弁護士の取扱業務について
■はじめに
弁護士として業務をしているとよく、「専門分野はどの分野ですか?」というご質問を受けることがございます。
これは、おそらく医師であれば、内科、外科といった診療科目があり、概ねそれに沿った診療をされていることから、弁護士も同様であろう、というご理解からくる質問であろうと思われます。
もちろん、一定の得意分野を持ち、その分野に特化した業務を行う法律事務所もないわけではございません。しかしながら、私どものような小規模の法律事務所の場合、その多くは、そのような専門分野を持たず、ほぼあらゆる法律の分野を取り扱っているのではないかと推察されます。
このことについては、かつて最高裁判所判事であった松田二郎博士が、「八宗兼学」[1]という仏教用語を用いて、「裁判官は民事事件・刑事事件・家庭裁判所の事件、その他何でも取扱うことになります」[2] と述べておられますが、弁護士についても同様で、基本的には弁護士も「八宗兼学」である必要があります。これは、松田博士も述べられるとおり、具体的な事件や案件が法律的に見ても、民法の事件であるとか、刑法の事件であるとか分かれているわけではなく、解決のためには色々な分野の法律に精通する必要があるためです。

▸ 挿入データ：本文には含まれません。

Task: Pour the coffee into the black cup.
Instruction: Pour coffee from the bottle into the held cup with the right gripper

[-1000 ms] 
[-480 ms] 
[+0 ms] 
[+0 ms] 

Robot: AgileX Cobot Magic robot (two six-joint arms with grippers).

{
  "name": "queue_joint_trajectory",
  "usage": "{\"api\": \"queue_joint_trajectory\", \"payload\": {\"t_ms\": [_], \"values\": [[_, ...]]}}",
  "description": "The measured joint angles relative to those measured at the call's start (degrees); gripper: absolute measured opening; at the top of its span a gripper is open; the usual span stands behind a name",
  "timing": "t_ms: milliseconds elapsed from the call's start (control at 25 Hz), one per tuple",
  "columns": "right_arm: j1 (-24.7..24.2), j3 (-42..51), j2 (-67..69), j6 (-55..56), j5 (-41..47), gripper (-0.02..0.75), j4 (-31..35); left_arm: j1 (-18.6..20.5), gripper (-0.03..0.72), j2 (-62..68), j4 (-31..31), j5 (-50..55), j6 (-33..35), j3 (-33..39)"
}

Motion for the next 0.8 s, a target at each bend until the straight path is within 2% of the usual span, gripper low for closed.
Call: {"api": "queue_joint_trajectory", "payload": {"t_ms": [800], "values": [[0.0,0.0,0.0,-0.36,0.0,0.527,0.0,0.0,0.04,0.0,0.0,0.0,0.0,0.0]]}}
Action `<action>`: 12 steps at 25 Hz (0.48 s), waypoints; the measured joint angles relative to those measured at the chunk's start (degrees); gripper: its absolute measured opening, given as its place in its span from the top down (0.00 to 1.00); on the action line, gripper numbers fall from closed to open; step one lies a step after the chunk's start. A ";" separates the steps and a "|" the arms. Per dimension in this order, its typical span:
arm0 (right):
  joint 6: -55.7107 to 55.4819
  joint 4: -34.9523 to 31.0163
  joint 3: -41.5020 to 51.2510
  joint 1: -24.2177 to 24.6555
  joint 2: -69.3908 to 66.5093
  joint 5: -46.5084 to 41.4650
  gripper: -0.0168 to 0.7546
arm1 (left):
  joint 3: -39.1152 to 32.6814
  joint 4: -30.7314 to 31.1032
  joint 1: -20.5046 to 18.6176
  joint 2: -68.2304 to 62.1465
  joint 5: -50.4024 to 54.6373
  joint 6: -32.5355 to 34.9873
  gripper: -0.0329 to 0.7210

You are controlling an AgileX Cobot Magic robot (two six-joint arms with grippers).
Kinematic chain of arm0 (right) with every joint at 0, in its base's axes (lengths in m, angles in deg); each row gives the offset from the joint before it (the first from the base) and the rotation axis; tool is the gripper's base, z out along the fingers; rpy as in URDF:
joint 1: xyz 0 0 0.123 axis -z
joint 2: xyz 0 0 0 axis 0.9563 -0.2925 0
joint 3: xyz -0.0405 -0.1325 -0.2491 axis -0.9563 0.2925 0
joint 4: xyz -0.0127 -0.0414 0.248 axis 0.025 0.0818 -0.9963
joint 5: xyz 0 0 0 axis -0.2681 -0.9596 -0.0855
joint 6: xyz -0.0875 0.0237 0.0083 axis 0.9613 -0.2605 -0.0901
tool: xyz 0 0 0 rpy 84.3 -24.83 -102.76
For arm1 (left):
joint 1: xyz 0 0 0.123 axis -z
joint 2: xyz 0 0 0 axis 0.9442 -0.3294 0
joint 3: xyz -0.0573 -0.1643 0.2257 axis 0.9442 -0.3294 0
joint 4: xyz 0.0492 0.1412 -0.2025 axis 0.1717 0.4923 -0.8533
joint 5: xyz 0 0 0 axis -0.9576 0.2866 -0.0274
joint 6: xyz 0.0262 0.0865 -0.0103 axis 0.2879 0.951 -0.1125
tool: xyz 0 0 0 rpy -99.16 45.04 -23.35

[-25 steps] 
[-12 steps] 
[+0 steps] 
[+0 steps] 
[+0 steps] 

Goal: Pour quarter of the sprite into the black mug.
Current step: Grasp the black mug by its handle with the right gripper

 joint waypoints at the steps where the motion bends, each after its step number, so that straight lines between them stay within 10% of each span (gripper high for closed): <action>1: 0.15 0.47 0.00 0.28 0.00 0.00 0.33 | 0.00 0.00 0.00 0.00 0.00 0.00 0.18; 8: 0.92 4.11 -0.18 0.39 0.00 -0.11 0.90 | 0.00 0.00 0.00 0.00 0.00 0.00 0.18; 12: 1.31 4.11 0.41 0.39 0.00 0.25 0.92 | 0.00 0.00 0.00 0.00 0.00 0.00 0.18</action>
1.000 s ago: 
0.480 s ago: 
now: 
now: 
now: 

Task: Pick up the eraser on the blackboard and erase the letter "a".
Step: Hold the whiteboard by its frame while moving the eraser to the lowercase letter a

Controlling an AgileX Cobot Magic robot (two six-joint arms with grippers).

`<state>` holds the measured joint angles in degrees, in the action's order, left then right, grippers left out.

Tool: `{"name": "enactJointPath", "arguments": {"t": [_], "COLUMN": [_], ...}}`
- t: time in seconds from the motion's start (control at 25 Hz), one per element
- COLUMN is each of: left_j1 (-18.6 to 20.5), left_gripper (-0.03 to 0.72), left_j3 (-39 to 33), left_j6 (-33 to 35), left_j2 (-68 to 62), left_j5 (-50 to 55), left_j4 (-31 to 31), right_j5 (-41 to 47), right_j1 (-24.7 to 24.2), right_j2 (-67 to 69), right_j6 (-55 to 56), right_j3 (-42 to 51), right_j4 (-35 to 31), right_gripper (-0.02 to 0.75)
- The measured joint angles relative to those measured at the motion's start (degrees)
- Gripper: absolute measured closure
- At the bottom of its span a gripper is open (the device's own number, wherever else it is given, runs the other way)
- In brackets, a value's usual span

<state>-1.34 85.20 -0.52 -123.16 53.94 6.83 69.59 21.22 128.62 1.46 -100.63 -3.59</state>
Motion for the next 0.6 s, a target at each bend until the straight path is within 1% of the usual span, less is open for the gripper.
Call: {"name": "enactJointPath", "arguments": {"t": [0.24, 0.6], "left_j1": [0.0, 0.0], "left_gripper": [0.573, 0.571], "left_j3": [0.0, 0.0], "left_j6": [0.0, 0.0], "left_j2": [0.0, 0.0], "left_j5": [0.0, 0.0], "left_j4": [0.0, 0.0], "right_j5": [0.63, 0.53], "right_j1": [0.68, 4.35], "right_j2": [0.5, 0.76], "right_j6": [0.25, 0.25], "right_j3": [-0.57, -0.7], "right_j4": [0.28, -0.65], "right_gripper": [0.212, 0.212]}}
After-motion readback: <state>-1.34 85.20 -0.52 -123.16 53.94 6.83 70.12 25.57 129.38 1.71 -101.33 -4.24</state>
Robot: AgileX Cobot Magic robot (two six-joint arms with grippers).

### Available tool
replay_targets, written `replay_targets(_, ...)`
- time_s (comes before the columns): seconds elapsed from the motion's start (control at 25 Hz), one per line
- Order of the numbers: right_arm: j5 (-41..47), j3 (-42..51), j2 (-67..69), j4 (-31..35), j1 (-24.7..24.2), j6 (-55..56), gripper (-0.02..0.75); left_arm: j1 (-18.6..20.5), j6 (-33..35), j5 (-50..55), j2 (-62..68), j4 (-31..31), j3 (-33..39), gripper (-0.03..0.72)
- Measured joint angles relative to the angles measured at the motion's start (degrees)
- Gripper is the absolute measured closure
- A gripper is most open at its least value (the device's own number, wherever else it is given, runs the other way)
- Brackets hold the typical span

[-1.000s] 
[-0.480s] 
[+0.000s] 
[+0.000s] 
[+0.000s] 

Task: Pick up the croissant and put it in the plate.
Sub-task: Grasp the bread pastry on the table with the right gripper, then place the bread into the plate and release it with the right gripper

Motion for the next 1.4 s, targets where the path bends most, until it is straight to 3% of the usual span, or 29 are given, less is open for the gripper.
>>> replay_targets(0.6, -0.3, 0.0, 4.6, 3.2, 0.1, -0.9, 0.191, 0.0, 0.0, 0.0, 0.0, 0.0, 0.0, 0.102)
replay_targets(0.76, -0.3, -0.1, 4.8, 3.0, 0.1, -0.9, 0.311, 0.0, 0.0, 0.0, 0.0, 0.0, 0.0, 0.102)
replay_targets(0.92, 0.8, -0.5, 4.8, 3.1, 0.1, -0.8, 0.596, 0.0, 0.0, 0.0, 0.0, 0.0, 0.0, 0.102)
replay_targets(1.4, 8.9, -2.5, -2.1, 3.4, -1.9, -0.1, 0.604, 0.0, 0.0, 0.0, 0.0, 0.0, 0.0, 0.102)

例えば、離婚についてのご相談でいらっしゃった方のお話しを注意深くうかがうと、実は借金を整理することで問題が解決できる場合があったりします。
ですから、「専門分野はどの分野ですか?」、「どの分野がお得意ですか?」というご質問に関しては、「専門や得意分野というものはございませんが、できる限り、ご相談にいらっしゃった方の問題を解決するために必要な法律の研鑽に日々努めております。」というお答えになろうかと存じます。
■「取扱分野」を記載する意味
そうすると、皆様としては、法律事務所のホームページに「取扱業務」を記載する意味はないのではないかと思われるかも知れません。しかし,皆様が何らかの問題を抱え、「これは弁護士に相談すべきことなのだろうか」という疑問を抱かれた際に、「取扱業務」の記載がそのような疑問に対する答えを得るための一助になればと存じます。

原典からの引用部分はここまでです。